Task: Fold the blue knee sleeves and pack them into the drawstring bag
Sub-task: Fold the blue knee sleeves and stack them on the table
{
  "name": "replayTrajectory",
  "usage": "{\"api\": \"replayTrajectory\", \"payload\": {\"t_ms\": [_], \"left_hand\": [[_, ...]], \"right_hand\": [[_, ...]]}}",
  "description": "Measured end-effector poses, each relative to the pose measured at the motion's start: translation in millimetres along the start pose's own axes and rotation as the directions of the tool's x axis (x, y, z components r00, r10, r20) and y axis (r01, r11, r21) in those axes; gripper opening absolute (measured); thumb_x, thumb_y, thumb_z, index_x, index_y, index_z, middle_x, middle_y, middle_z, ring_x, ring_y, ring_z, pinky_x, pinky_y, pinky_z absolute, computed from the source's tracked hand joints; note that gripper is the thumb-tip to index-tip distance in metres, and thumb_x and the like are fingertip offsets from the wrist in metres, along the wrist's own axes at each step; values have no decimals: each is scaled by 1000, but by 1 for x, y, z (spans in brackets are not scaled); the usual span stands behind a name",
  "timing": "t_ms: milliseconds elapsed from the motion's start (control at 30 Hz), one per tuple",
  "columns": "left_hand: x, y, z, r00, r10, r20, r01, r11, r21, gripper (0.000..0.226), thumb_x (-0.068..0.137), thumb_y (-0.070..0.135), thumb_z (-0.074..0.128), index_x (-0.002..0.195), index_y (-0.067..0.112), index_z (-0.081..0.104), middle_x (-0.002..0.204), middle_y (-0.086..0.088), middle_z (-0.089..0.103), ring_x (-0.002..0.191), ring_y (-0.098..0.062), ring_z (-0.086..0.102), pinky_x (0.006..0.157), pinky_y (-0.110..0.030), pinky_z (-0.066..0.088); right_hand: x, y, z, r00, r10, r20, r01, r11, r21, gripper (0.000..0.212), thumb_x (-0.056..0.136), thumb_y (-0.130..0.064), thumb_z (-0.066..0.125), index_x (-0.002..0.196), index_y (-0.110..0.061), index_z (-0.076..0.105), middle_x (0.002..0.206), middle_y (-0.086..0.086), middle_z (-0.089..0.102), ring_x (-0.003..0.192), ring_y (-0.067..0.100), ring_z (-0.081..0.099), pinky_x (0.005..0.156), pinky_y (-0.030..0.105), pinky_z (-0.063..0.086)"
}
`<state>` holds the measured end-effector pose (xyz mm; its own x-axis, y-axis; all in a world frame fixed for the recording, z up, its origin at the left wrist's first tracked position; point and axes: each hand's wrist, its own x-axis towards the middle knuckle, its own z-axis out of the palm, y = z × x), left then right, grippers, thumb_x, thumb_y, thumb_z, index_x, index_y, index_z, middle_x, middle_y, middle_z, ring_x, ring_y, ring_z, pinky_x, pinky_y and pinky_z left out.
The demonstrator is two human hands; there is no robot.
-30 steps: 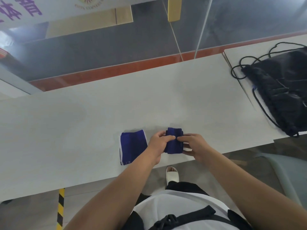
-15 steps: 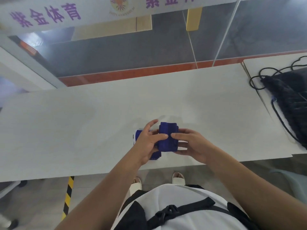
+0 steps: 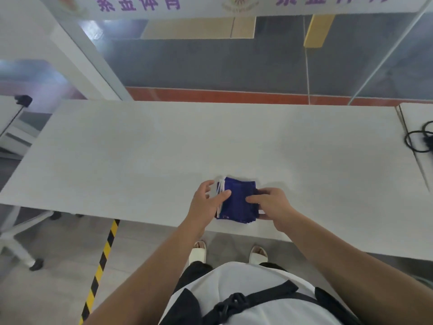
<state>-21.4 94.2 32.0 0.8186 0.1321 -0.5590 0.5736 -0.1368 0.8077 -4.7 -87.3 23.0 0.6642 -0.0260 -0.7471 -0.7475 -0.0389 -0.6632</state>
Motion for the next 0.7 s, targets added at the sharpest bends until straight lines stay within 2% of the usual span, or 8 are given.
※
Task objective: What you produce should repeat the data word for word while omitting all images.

Reply to the task:
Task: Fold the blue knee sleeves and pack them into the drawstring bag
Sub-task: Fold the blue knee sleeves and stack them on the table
{
  "name": "replayTrajectory",
  "usage": "{\"api\": \"replayTrajectory\", \"payload\": {\"t_ms\": [_], \"left_hand\": [[_, ...]], \"right_hand\": [[_, ...]]}}",
  "description": "Measured end-effector poses, each relative to the pose measured at the motion's start: translation in millimetres along the start pose's own axes and rotation as the directions of the tool's x axis (x, y, z components r00, r10, r20) and y axis (r01, r11, r21) in those axes; gripper opening absolute (measured); thumb_x, thumb_y, thumb_z, index_x, index_y, index_z, middle_x, middle_y, middle_z, ring_x, ring_y, ring_z, pinky_x, pinky_y, pinky_z absolute, computed from the source's tracked hand joints; note that gripper is the thumb-tip to index-tip distance in metres, and thumb_x and the like are fingertip offsets from the wrist in metres, along the wrist's own axes at each step; values have no decimals: each is scaled by 1000, but by 1 for x, y, z (spans in brackets are not scaled); the usual span stands behind a name",
  "timing": "t_ms: milliseconds elapsed from the motion's start (control at 30 Hz), one per tuple",
  "columns": "left_hand: x, y, z, r00, r10, r20, r01, r11, r21, gripper (0.000..0.226), thumb_x (-0.068..0.137), thumb_y (-0.070..0.135), thumb_z (-0.074..0.128), index_x (-0.002..0.195), index_y (-0.067..0.112), index_z (-0.081..0.104), middle_x (-0.002..0.204), middle_y (-0.086..0.088), middle_z (-0.089..0.103), ring_x (-0.002..0.191), ring_y (-0.098..0.062), ring_z (-0.086..0.102), pinky_x (0.006..0.157), pinky_y (-0.110..0.030), pinky_z (-0.066..0.088); right_hand: x, y, z, r00, r10, r20, r01, r11, r21, gripper (0.000..0.212), thumb_x (-0.056..0.136), thumb_y (-0.130..0.064), thumb_z (-0.066..0.125), index_x (-0.002..0.196), index_y (-0.110..0.061), index_z (-0.076..0.105), middle_x (0.002..0.206), middle_y (-0.086..0.086), middle_z (-0.089..0.102), ring_x (-0.003..0.192), ring_y (-0.067..0.100), ring_z (-0.081..0.099), pinky_x (0.005..0.156), pinky_y (-0.030..0.105), pinky_z (-0.063..0.086)"
}
`<state>` holds the measured end-effector pose (xyz mm; its own x-axis, y-axis; all in a world frame fixed for the recording, z up, its origin at the left wrist's first tracked position; point and axes: each hand's wrist, its own x-axis towards the middle knuckle, its own z-axis out of the palm, y = z × x), left then right, grippers, thumb_x, thumb_y, thumb_z, index_x, index_y, index_z, middle_x, middle_y, middle_z, ring_x, ring_y, ring_z, pinky_x, pinky_y and pinky_z left out.
The demonstrator is two human hands; there is no robot.
-30 steps: 
-15 steps: 
+0 steps: 
<state>-21.4 94.2 32.0 0.8186 0.1321 -0.5590 0.5736 -0.1368 0.8077 -4.7 -87.3 23.0 0.6642 -0.0260 -0.7471 -0.7475 -0.0389 -0.6632</state>
Motion for the next 0.7 s, targets added at the sharpest bends until straight lines stay within 2% of the usual span, or 8 are given.

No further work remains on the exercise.